Tennessee Legal professional Normal Jonathan Skrmetti’s workplace has been requested to weigh in on that query as county officers contemplate resetting elections for 5 faculty board seats to align them with different 2026 native elections.

The request for the lawyer normal’s opinion got here from Democratic state Rep. G.A. Hardaway, one in all a number of Memphis lawmakers who backed a brand new regulation permitting native governments to change the phrases of faculty board members. The Shelby County Fee was set to vote final week on a decision to reset MSCS board phrases underneath that regulation, however as a substitute kicked it again to committee amid pushback from sitting faculty board members and lingering questions concerning the decision’s constitutionality.

The committee is anticipated to once more contemplate the decision on August 6.

The brand new regulation permitting such strikes handed the Normal Meeting this 12 months with bipartisan help and was written broadly to use to any native governing our bodies in Tennessee.

However the laws was sponsored by Memphis lawmakers and has been extensively considered as an accountability measure geared toward 4 board members who voted to fireplace Marie Feagins as MSCS superintendent earlier this 12 months, a transfer that angered many neighborhood members and triggered a lawsuit by Feagins. That lawsuit remains to be pending.

Tamarques Porter, Stephanie Love, Natalie McKinney, Sable Otey, and Towanna Murphy would all be affected underneath the decision if the fee formally approves the measure. The varsity board members, all elected in 2024, would have their four-year phrases lower quick by two years.

Opponents of the reset decision, together with the Shelby County Democratic Occasion, now say the decision violates a piece of the Tennessee Structure that claims the legislature can’t move laws to take away a neighborhood official from workplace.

The regulation itself doesn’t change the size of any native official’s time period in workplace. Slightly, it permits native our bodies to resolve whether or not to take action.

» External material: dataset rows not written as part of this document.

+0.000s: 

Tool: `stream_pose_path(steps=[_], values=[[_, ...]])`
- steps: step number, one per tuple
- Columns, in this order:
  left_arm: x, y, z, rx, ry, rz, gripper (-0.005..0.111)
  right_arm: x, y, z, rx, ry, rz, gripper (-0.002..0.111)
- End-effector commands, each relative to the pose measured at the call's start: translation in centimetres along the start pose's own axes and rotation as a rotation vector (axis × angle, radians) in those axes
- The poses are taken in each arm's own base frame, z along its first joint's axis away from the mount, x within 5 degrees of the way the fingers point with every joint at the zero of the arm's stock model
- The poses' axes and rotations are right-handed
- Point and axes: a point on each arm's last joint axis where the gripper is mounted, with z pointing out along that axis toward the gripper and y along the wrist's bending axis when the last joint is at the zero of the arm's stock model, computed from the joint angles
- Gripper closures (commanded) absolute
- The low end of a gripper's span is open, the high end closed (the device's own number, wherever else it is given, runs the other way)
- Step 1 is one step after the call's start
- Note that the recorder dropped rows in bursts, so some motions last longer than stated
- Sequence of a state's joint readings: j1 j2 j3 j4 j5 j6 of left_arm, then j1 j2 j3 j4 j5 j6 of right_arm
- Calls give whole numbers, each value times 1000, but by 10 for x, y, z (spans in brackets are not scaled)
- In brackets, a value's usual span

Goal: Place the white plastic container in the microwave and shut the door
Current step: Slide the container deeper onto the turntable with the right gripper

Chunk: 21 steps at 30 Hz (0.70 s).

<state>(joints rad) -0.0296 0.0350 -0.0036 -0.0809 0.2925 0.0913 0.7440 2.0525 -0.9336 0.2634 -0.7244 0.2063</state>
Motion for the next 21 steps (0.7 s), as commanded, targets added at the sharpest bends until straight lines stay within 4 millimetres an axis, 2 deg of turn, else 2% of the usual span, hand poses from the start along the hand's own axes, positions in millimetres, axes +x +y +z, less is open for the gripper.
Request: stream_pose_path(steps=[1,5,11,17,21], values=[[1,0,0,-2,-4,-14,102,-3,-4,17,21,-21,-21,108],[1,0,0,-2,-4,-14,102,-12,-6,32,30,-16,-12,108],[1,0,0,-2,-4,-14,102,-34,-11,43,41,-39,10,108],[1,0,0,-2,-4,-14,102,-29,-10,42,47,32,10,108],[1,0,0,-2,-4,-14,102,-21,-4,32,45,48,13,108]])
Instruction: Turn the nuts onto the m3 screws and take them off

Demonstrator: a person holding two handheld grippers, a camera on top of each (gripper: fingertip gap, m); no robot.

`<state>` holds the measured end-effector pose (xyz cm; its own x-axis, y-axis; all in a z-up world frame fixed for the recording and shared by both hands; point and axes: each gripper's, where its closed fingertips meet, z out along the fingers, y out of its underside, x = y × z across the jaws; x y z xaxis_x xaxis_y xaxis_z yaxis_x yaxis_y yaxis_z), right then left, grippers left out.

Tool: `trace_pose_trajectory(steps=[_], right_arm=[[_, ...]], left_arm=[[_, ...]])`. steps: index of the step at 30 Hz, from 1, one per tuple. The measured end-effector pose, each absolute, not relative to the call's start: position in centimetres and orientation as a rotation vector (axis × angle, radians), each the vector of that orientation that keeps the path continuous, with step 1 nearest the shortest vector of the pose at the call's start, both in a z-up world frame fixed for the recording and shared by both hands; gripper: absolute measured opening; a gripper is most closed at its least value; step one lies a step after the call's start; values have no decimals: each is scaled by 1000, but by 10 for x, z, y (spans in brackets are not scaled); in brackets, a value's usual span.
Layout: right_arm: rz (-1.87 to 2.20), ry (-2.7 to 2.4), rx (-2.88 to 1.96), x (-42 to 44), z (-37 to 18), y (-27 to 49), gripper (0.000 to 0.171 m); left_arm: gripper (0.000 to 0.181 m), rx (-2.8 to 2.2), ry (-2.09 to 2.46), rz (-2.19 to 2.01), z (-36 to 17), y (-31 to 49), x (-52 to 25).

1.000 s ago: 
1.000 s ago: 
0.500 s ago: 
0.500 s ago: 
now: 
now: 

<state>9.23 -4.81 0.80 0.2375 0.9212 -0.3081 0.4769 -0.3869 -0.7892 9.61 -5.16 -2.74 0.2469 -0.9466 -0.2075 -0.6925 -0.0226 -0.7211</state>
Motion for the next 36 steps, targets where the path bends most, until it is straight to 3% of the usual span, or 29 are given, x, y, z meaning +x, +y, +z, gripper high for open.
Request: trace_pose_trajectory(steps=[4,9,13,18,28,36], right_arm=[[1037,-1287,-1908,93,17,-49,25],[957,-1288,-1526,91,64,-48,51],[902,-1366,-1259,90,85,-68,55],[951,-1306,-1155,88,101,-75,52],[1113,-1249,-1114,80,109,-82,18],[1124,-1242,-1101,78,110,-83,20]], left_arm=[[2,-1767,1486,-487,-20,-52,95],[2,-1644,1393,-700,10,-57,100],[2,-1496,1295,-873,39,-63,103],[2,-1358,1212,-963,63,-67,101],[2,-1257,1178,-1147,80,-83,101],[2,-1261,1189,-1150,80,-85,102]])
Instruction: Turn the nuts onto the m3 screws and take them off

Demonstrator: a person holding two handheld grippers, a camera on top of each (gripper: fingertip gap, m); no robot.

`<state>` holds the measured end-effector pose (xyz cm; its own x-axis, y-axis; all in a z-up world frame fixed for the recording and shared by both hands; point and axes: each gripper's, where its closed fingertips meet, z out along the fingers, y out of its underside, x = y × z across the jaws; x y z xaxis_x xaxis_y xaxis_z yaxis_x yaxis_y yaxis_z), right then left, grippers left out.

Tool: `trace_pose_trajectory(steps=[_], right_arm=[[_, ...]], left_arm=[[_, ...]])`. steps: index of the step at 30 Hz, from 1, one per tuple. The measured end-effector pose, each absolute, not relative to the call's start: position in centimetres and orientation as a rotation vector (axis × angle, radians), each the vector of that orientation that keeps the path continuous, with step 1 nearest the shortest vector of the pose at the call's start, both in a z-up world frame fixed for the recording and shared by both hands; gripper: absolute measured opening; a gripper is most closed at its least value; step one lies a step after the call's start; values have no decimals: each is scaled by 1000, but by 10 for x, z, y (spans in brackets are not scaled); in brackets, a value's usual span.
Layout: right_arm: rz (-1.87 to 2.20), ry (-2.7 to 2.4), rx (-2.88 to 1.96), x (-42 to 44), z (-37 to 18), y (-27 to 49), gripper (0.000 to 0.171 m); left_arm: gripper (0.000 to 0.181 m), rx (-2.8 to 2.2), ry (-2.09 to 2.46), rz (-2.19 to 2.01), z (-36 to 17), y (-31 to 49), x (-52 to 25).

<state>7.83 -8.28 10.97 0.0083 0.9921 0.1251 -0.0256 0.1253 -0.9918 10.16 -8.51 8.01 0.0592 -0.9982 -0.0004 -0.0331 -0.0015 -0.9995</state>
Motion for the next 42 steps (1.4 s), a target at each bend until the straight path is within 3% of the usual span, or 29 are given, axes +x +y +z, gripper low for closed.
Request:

Nevertheless, language in the identical part of the state structure means that native our bodies such because the Shelby County Fee should both maintain a referendum on the problem, or vote to approve such a change by at the very least a two-thirds majority, fairly than a merely majority.

“There’s nothing incorrect with the laws a lot. It’s how they’re selecting to execute it,” Hardaway, who voted for the laws earlier this 12 months, stated of the proposed county decision. “I believe that’s the place the questions should be answered by the AG. Let’s manage the details and relevant regulation in order that they know the place they’re and what they’re doing going ahead.”

Tennessee lawyer normal opinions will not be legally binding, however are as a substitute thought of authorized recommendation to shoppers, akin to state lawmakers, about what could be legally defensible. Hardaway final week stated he requested an expedited opinion from the workplace, however there is no such thing as a timeline of when it’d reply.

Hardaway stated he wouldn’t categorical a public opinion on the problem earlier than he receives steerage from the AG’s workplace, however he believes the fee ought to “enable a while for this ship to proper itself” earlier than making use of the regulation to the MSCS board.

“The issues that they’re going to have to handle for the voters goes to be whether or not the voters have the say so, whether or not they’re required to have one or not, whether or not it’s put to a referendum,” Hardaway stated. “A lot of the voters I’ve heard from wish to have a say so. They need a referendum.”